L’Abkhazie, région séparatiste prorusse de Géorgie, est actuellement secouée par un mouvement de protestation. Des manifestants sont descendus dans les rues pour s’opposer à l’arrestation de plusieurs militants, détenus pour avoir publiquement contesté la ratification d’un accord économique controversé passé avec la Russie fin octobre.
Selon des sources proches du dossier, les opposants redoutent que cet accord n’ouvre la porte à l’acquisition massive de biens immobiliers par des citoyens russes en Abkhazie, en particulier dans les stations balnéaires prisées de la côte de la mer Noire. Depuis 1995, la vente de biens résidentiels à des étrangers y est pourtant interdite.
Blocage des axes routiers par les manifestants
Pour faire entendre leur mécontentement suite à l’interpellation de leurs camarades, les protestataires ont entrepris dans la nuit de lundi à mardi de bloquer les trois ponts permettant d’accéder à Soukhoumi, la capitale de ce territoire de quelque 65 000 habitants.
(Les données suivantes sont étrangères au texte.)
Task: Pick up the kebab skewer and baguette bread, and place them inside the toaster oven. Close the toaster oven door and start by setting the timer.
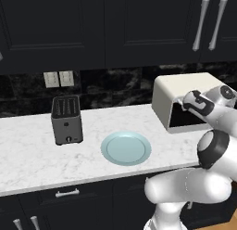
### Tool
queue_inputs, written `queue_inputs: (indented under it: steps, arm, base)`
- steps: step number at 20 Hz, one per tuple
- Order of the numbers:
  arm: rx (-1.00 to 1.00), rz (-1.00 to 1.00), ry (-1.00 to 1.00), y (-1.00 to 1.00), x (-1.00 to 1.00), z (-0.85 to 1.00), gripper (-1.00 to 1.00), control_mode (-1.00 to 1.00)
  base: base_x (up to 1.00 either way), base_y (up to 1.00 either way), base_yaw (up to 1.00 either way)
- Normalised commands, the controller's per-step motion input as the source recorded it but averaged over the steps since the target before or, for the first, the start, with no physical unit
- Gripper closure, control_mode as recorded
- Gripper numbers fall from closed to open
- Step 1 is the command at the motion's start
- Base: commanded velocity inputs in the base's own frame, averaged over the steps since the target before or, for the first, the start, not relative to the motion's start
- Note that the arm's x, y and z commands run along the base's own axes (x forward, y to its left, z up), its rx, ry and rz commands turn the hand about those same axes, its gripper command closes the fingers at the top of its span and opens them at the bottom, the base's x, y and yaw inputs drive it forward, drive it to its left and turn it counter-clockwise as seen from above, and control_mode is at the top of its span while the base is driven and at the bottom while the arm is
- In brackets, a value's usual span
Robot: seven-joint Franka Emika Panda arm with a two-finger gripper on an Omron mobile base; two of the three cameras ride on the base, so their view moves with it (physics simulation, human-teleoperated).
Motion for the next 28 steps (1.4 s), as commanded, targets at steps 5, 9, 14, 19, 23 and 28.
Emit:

Des barrages ont été érigés sur ces axes névralgiques, paralysant de fait la circulation.
Face à cette situation tendue, les autorités abkhazes se sont engagées dans un processus de négociation avec les manifestants. Le dirigeant de la république autoproclamée, Aslan Bjania, a appelé dans une allocution vidéo ses concitoyens à “garder leur sang-froid et à ne pas céder aux provocations”. Il assure que le dialogue se poursuit pour tenter de dénouer la crise.
Un territoire au cœur des tensions régionales
L’Abkhazie, ancienne république autonome de Géorgie, a déclaré unilatéralement son indépendance lors de l’effondrement de l’Union soviétique au début des années 1990. S’en est suivi un conflit armé sanglant avec les forces géorgiennes, lors duquel les séparatistes abkhazes ont bénéficié du soutien officieux de Moscou.
En 2008, à l’issue d’une guerre éclair contre la Géorgie, la Russie a officiellement reconnu l’indépendance de l’Abkhazie et de l’Ossétie du Sud, une autre région séparatiste. Depuis, l’armée russe maintient une présence permanente sur ces territoires, au grand dam de Tbilissi qui les considère comme partie intégrante de la Géorgie.
Un accord qui cristallise les inquiétudes
C’est dans ce contexte géopolitique complexe qu’intervient la signature fin octobre de l’accord économique entre l’Abkhazie et la Russie. Ratifié par le parlement local, il doit permettre à des entreprises russes de réaliser des projets d’investissement en Abkhazie.
Mais pour l’opposition, ce texte pourrait servir de cheval de Troie à une mainmise de la Russie sur le secteur immobilier et les joyaux touristiques de la côte abkhaze. Une perspective qui ravive les craintes d’une perte de souveraineté et d’identité, sur fond de dépendance croissante vis-à-vis de Moscou.
Les manifestations qui ont éclaté après l’arrestation des opposants à l’accord témoignent de la grande sensibilité de cette question en Abkhazie. Elles mettent aussi en lumière les équilibres précaires sur lesquels repose ce petit territoire du Caucase, pris en étau entre des intérêts régionaux divergents.